Though Jenkins felt otherwise, one could certainly argue that Gohlke’s Aerial View, Tulsa, Oklahoma is in fact a beautiful and emotive image. Sure, it is far from the Platonic ideal of nature, but the photograph’s composition—with its nested and overlapping arcs, dramatic shadows, and abstract patterning—contains within it a certain beauty. It might not be Ansel Adams’s Half Dome, but it is a photograph that elevates otherwise banal and unattractive subject matter, poetically calling attention to man’s impact on the natural world.
Importantly, Gohlke and his New Topographics cohort reinforced the notion of landscape as a manmade concept. It is a word and idea predicated on a human subject who turns the land into an object and, artistically, into an image. The very definition of the word hinges on an aestheticized understanding of nature. In Aerial View, Tulsa, Oklahoma, Gohlke deftly mobilizes photography to highlight the extent to which the landscape is indeed a manmade image, as well as an object—or resource—to be taken and transformed.

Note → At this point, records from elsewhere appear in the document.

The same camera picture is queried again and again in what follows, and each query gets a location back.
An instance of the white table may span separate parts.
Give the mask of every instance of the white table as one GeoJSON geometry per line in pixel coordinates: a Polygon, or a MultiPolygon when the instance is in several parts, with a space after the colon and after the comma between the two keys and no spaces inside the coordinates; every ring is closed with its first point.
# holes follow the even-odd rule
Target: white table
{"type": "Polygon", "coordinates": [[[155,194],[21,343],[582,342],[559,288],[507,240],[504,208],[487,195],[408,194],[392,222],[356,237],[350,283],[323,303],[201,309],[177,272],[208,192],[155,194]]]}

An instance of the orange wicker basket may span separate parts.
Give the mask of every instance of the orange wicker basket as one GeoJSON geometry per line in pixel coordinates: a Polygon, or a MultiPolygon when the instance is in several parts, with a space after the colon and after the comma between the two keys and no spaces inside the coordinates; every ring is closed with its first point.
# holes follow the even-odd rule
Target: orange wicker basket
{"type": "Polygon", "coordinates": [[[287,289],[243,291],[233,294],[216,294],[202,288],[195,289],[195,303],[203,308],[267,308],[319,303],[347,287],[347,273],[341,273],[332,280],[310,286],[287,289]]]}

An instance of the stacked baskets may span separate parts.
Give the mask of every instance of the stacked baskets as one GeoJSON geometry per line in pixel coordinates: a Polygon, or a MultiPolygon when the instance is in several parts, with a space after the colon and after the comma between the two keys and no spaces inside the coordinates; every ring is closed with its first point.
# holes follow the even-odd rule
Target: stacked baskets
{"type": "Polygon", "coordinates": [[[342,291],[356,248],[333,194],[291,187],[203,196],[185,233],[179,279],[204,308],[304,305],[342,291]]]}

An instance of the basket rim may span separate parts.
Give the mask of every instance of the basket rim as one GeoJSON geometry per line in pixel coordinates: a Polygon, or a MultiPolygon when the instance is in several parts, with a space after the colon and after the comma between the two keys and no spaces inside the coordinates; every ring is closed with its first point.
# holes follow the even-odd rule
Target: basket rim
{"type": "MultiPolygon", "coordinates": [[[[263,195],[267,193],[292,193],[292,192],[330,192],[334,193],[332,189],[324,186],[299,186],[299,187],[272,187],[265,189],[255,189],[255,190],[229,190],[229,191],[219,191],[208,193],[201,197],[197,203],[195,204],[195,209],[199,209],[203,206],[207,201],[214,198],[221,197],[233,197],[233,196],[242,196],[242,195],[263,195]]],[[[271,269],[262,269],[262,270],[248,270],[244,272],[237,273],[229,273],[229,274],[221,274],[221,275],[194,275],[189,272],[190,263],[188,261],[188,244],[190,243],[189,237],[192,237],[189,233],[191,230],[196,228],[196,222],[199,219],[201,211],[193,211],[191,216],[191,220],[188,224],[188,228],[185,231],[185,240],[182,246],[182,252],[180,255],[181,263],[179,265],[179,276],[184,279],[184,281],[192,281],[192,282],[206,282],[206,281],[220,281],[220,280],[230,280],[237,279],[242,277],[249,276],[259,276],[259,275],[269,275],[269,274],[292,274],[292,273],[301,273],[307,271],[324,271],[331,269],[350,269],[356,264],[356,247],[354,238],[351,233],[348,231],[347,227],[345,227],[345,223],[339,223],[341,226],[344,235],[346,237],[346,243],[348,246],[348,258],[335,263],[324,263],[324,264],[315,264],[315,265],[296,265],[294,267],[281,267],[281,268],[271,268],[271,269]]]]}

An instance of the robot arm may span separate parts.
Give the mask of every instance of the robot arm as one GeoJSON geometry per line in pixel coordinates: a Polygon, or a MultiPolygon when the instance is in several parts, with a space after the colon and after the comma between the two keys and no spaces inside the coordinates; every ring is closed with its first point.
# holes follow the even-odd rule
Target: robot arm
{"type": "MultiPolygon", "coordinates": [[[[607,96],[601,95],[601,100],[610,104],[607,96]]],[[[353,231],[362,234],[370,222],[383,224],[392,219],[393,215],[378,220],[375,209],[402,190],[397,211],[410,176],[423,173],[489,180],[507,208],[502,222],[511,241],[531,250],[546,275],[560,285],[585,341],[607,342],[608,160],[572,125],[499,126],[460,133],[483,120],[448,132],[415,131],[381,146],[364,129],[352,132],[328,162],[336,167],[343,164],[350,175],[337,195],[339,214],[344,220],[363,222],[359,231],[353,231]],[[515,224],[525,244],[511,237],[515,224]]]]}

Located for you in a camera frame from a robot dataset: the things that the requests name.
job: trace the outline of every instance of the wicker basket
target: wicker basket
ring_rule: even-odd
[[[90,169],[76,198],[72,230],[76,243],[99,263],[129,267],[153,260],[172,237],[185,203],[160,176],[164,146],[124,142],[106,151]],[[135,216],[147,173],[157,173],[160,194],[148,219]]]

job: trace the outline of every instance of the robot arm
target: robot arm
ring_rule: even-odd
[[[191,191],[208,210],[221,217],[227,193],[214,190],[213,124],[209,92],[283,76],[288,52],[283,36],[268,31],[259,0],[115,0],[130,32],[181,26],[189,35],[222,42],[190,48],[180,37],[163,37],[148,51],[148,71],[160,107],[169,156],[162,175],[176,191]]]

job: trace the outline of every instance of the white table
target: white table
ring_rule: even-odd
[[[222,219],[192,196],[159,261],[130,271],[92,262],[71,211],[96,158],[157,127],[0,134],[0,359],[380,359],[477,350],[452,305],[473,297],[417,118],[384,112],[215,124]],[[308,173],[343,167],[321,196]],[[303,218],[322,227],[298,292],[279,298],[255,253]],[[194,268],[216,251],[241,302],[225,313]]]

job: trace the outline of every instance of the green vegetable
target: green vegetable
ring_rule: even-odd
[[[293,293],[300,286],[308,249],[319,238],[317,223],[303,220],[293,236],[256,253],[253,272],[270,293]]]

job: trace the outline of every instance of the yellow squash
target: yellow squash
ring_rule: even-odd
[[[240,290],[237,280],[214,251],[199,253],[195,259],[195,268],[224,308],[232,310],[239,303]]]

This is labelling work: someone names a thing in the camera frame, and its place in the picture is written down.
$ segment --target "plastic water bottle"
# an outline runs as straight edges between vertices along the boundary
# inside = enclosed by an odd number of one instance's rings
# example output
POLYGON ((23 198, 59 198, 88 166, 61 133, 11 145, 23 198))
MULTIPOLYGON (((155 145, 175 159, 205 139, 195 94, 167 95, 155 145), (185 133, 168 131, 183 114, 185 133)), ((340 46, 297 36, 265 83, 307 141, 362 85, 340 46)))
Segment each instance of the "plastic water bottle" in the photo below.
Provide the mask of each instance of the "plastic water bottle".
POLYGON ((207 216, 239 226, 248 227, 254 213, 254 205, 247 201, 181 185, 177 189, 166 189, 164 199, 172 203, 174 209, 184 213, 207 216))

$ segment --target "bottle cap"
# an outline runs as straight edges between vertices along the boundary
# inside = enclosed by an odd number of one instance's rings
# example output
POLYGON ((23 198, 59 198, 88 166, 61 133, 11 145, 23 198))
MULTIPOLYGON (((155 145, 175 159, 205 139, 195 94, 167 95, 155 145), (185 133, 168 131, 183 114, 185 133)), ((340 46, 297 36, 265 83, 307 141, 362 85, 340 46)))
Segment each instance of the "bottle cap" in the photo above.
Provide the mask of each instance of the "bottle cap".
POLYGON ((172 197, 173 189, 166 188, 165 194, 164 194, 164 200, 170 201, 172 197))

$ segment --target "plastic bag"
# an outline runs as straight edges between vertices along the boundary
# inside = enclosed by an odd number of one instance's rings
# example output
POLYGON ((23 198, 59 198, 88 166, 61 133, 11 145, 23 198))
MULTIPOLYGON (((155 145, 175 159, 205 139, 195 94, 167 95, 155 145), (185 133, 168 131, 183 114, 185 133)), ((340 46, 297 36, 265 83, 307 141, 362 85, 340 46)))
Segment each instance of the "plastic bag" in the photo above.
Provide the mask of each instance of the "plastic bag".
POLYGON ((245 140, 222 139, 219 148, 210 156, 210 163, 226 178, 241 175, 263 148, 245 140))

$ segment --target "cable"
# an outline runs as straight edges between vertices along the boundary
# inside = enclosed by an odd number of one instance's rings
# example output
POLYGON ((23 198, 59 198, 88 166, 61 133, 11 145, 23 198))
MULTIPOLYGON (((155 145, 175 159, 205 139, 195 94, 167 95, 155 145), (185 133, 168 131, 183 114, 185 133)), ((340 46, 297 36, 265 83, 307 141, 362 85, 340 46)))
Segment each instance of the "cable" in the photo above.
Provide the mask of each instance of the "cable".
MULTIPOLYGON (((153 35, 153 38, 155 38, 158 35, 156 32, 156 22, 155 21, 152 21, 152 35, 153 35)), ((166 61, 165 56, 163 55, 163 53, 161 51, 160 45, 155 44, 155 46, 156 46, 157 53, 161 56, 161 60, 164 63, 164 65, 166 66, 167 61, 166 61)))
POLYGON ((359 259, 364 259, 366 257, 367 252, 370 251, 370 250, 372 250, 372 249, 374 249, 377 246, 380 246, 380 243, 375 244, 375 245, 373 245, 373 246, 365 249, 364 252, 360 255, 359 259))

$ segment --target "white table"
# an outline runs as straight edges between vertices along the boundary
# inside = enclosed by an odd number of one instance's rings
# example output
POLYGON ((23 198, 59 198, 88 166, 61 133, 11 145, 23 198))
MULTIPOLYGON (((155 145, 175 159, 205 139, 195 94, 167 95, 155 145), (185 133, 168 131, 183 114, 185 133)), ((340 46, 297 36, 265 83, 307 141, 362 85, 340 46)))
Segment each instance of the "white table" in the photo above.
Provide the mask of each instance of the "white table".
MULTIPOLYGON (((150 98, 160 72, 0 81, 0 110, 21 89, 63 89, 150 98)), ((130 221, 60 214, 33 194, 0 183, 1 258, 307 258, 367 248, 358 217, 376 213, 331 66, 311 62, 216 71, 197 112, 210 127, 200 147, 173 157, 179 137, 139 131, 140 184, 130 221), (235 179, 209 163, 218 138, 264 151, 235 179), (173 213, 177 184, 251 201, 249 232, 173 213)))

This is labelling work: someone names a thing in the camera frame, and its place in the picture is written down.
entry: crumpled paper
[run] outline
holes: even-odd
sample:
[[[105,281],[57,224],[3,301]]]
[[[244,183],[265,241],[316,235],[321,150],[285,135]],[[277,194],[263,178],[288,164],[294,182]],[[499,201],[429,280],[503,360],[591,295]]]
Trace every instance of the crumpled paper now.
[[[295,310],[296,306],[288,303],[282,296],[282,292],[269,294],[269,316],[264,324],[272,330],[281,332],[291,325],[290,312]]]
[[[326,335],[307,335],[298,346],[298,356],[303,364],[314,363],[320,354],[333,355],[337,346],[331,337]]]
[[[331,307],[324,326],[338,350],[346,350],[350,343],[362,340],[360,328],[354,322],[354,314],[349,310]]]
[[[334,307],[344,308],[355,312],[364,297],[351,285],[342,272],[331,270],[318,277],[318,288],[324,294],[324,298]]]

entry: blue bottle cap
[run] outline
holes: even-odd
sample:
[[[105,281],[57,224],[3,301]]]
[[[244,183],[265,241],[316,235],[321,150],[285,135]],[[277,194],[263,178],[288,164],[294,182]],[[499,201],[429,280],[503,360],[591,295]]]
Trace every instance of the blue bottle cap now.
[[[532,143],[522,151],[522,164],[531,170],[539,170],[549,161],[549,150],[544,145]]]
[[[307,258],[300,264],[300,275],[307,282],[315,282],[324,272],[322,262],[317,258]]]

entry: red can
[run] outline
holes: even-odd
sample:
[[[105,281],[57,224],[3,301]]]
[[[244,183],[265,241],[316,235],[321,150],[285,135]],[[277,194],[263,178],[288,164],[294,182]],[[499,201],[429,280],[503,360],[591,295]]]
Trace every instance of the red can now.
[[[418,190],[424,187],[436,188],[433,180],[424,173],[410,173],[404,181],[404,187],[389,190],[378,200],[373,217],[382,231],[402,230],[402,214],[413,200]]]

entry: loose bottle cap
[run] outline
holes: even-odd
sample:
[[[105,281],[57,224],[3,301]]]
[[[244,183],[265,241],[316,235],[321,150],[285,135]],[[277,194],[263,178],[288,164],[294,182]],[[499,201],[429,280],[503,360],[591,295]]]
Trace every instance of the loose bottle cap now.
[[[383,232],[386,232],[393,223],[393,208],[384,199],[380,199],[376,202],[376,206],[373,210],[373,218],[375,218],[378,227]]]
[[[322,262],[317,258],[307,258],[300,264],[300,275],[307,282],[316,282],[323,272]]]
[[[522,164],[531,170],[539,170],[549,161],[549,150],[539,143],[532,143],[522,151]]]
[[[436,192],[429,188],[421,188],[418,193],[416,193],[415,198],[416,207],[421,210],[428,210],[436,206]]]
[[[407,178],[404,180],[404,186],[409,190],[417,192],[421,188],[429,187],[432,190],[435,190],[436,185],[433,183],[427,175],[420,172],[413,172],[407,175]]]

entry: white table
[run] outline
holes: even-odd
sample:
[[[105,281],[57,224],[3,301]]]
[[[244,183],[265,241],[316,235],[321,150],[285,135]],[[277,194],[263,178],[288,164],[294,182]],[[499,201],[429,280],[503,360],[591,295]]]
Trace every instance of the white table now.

The “new” American topography on offer in 1975’s New Topographics was no longer unspoiled or pristine wilderness, but a country comprised of suburban sprawl, connecting interstates, and parking lots. Whether or not we find that beautiful is up to us to decide. Luckily, this work and others from SAM’s permanent collection are on view in the upcoming New Topographics exhibition on view in the third floor Modern and Contemporary Galleries.